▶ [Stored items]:
Segment Open

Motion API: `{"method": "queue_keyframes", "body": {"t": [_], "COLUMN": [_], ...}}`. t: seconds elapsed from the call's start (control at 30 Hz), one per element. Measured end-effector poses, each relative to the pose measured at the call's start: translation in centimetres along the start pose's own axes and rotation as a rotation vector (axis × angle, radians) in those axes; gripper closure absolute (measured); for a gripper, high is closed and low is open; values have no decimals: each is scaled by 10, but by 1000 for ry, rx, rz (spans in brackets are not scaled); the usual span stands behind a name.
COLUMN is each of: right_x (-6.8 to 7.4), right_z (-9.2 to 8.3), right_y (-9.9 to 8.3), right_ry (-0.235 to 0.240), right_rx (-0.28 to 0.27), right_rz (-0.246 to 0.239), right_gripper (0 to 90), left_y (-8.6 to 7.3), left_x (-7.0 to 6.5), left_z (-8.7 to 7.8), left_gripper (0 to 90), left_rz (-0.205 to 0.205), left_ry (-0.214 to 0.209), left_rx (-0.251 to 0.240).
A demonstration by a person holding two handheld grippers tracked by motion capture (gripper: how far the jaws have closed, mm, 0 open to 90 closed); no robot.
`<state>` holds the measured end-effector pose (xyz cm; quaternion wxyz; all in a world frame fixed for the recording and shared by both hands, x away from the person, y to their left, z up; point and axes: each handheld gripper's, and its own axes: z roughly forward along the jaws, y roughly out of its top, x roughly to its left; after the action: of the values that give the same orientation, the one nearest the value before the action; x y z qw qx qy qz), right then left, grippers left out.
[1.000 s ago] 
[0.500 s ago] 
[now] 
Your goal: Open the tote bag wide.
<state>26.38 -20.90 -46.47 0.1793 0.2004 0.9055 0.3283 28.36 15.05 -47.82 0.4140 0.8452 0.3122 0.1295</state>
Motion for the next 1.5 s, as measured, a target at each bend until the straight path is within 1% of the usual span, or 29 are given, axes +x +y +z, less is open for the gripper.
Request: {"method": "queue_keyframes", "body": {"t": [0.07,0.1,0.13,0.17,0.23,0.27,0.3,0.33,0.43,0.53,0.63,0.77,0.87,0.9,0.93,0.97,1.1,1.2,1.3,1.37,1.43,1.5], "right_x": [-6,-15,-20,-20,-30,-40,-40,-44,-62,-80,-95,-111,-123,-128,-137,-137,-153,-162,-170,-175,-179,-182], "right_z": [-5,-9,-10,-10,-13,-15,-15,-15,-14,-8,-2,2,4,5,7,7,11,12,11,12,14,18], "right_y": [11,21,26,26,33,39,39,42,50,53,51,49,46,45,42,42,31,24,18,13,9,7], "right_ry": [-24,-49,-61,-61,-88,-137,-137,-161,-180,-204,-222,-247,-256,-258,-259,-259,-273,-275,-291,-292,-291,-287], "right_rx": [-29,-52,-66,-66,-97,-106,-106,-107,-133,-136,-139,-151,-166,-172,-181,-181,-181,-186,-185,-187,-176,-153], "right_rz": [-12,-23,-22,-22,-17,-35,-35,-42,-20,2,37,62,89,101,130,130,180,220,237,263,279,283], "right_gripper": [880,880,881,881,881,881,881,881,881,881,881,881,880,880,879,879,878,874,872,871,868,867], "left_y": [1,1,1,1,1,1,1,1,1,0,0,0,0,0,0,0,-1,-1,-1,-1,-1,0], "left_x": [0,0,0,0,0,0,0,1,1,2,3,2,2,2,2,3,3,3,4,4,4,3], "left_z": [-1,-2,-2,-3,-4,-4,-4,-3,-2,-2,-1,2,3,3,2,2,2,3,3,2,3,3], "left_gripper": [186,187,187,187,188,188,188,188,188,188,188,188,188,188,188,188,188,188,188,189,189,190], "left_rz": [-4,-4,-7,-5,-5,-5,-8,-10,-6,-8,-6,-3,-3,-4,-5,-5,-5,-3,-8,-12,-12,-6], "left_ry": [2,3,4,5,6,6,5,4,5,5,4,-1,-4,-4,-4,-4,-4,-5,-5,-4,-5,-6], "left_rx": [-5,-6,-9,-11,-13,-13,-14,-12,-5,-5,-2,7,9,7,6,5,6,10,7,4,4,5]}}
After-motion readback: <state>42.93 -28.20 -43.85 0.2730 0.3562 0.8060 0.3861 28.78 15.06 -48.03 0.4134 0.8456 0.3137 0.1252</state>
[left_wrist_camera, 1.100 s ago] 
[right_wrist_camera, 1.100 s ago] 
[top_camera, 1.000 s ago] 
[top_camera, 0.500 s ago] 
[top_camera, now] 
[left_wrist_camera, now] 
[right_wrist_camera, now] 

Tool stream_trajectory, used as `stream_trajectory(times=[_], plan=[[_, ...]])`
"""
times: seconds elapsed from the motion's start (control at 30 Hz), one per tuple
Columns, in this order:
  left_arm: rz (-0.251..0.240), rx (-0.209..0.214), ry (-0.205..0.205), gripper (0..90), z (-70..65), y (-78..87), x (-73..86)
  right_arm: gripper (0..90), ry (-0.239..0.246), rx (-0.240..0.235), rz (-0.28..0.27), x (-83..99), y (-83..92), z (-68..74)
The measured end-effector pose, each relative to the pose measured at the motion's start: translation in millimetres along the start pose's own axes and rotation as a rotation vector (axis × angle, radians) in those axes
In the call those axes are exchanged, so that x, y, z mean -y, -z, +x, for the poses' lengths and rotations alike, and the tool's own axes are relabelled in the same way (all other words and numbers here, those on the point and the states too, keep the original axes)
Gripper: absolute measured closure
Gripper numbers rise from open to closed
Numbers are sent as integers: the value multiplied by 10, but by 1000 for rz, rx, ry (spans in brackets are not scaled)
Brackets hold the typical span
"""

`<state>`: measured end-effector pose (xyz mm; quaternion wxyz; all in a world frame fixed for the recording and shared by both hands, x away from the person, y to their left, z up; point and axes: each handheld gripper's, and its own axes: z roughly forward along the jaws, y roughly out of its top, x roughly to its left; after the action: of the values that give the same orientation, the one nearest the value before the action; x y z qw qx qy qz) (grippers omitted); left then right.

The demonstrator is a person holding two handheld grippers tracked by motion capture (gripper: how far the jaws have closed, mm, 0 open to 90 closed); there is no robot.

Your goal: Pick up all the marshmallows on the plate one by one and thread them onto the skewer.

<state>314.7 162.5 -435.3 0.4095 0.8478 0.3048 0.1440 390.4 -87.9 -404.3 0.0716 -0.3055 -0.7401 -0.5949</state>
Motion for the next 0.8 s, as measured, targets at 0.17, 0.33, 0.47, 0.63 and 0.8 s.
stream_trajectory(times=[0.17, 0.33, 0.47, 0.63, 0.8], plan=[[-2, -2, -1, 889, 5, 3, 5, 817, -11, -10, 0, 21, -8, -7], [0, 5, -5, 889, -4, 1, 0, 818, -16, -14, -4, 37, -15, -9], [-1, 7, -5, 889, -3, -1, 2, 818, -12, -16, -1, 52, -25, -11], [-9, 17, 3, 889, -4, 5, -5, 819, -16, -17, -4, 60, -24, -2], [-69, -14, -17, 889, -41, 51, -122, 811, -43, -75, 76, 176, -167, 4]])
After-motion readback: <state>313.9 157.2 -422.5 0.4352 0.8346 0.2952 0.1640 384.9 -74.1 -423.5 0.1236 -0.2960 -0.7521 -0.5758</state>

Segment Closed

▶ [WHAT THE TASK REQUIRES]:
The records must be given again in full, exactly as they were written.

▶ [WRITTEN ANSWER]:
Motion API: `{"method": "queue_keyframes", "body": {"t": [_], "COLUMN": [_], ...}}`. t: seconds elapsed from the call's start (control at 30 Hz), one per element. Measured end-effector poses, each relative to the pose measured at the call's start: translation in centimetres along the start pose's own axes and rotation as a rotation vector (axis × angle, radians) in those axes; gripper closure absolute (measured); for a gripper, high is closed and low is open; values have no decimals: each is scaled by 10, but by 1000 for ry, rx, rz (spans in brackets are not scaled); the usual span stands behind a name.
COLUMN is each of: right_x (-6.8 to 7.4), right_z (-9.2 to 8.3), right_y (-9.9 to 8.3), right_ry (-0.235 to 0.240), right_rx (-0.28 to 0.27), right_rz (-0.246 to 0.239), right_gripper (0 to 90), left_y (-8.6 to 7.3), left_x (-7.0 to 6.5), left_z (-8.7 to 7.8), left_gripper (0 to 90), left_rz (-0.205 to 0.205), left_ry (-0.214 to 0.209), left_rx (-0.251 to 0.240).
A demonstration by a person holding two handheld grippers tracked by motion capture (gripper: how far the jaws have closed, mm, 0 open to 90 closed); no robot.
`<state>` holds the measured end-effector pose (xyz cm; quaternion wxyz; all in a world frame fixed for the recording and shared by both hands, x away from the person, y to their left, z up; point and axes: each handheld gripper's, and its own axes: z roughly forward along the jaws, y roughly out of its top, x roughly to its left; after the action: of the values that give the same orientation, the one nearest the value before the action; x y z qw qx qy qz), right then left, grippers left out.
[1.000 s ago] 
[0.500 s ago] 
[now] 
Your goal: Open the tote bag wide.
<state>26.38 -20.90 -46.47 0.1793 0.2004 0.9055 0.3283 28.36 15.05 -47.82 0.4140 0.8452 0.3122 0.1295</state>
Motion for the next 1.5 s, as measured, a target at each bend until the straight path is within 1% of the usual span, or 29 are given, axes +x +y +z, less is open for the gripper.
Request: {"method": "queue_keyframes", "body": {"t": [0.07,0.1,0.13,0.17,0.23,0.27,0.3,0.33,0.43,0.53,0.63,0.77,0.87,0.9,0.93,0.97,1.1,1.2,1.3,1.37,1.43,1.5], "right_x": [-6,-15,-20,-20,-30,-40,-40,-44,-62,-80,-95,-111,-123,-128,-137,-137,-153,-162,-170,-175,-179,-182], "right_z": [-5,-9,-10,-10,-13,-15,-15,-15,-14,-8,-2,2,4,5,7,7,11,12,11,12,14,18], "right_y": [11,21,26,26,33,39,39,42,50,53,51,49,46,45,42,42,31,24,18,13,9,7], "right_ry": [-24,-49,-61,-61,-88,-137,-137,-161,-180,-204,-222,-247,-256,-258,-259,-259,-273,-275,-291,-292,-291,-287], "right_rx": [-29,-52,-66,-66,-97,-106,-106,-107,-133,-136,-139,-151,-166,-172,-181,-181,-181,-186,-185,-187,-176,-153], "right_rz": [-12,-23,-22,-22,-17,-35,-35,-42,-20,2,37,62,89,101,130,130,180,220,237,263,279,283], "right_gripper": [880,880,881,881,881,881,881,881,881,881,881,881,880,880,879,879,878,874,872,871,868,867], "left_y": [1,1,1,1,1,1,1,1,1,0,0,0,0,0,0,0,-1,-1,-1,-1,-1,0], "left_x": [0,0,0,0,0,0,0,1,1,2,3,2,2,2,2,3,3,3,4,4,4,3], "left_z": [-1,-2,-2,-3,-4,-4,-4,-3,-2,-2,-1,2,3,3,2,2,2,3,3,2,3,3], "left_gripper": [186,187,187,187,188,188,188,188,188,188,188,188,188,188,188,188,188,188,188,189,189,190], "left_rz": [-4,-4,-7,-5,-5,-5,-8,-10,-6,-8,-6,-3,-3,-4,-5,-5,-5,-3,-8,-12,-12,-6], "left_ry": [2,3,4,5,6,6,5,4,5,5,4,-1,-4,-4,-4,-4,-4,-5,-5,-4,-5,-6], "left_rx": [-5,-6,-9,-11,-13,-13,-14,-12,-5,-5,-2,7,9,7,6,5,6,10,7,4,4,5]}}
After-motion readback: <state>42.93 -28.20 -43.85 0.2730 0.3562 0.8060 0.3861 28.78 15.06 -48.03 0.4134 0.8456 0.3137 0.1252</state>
[left_wrist_camera, 1.100 s ago] 
[right_wrist_camera, 1.100 s ago] 
[top_camera, 1.000 s ago] 
[top_camera, 0.500 s ago] 
[top_camera, now] 
[left_wrist_camera, now] 
[right_wrist_camera, now] 

Tool stream_trajectory, used as `stream_trajectory(times=[_], plan=[[_, ...]])`
"""
times: seconds elapsed from the motion's start (control at 30 Hz), one per tuple
Columns, in this order:
  left_arm: rz (-0.251..0.240), rx (-0.209..0.214), ry (-0.205..0.205), gripper (0..90), z (-70..65), y (-78..87), x (-73..86)
  right_arm: gripper (0..90), ry (-0.239..0.246), rx (-0.240..0.235), rz (-0.28..0.27), x (-83..99), y (-83..92), z (-68..74)
The measured end-effector pose, each relative to the pose measured at the motion's start: translation in millimetres along the start pose's own axes and rotation as a rotation vector (axis × angle, radians) in those axes
In the call those axes are exchanged, so that x, y, z mean -y, -z, +x, for the poses' lengths and rotations alike, and the tool's own axes are relabelled in the same way (all other words and numbers here, those on the point and the states too, keep the original axes)
Gripper: absolute measured closure
Gripper numbers rise from open to closed
Numbers are sent as integers: the value multiplied by 10, but by 1000 for rz, rx, ry (spans in brackets are not scaled)
Brackets hold the typical span
"""

`<state>`: measured end-effector pose (xyz mm; quaternion wxyz; all in a world frame fixed for the recording and shared by both hands, x away from the person, y to their left, z up; point and axes: each handheld gripper's, and its own axes: z roughly forward along the jaws, y roughly out of its top, x roughly to its left; after the action: of the values that give the same orientation, the one nearest the value before the action; x y z qw qx qy qz) (grippers omitted); left then right.

The demonstrator is a person holding two handheld grippers tracked by motion capture (gripper: how far the jaws have closed, mm, 0 open to 90 closed); there is no robot.

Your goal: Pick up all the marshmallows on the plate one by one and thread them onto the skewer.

<state>314.7 162.5 -435.3 0.4095 0.8478 0.3048 0.1440 390.4 -87.9 -404.3 0.0716 -0.3055 -0.7401 -0.5949</state>
Motion for the next 0.8 s, as measured, targets at 0.17, 0.33, 0.47, 0.63 and 0.8 s.
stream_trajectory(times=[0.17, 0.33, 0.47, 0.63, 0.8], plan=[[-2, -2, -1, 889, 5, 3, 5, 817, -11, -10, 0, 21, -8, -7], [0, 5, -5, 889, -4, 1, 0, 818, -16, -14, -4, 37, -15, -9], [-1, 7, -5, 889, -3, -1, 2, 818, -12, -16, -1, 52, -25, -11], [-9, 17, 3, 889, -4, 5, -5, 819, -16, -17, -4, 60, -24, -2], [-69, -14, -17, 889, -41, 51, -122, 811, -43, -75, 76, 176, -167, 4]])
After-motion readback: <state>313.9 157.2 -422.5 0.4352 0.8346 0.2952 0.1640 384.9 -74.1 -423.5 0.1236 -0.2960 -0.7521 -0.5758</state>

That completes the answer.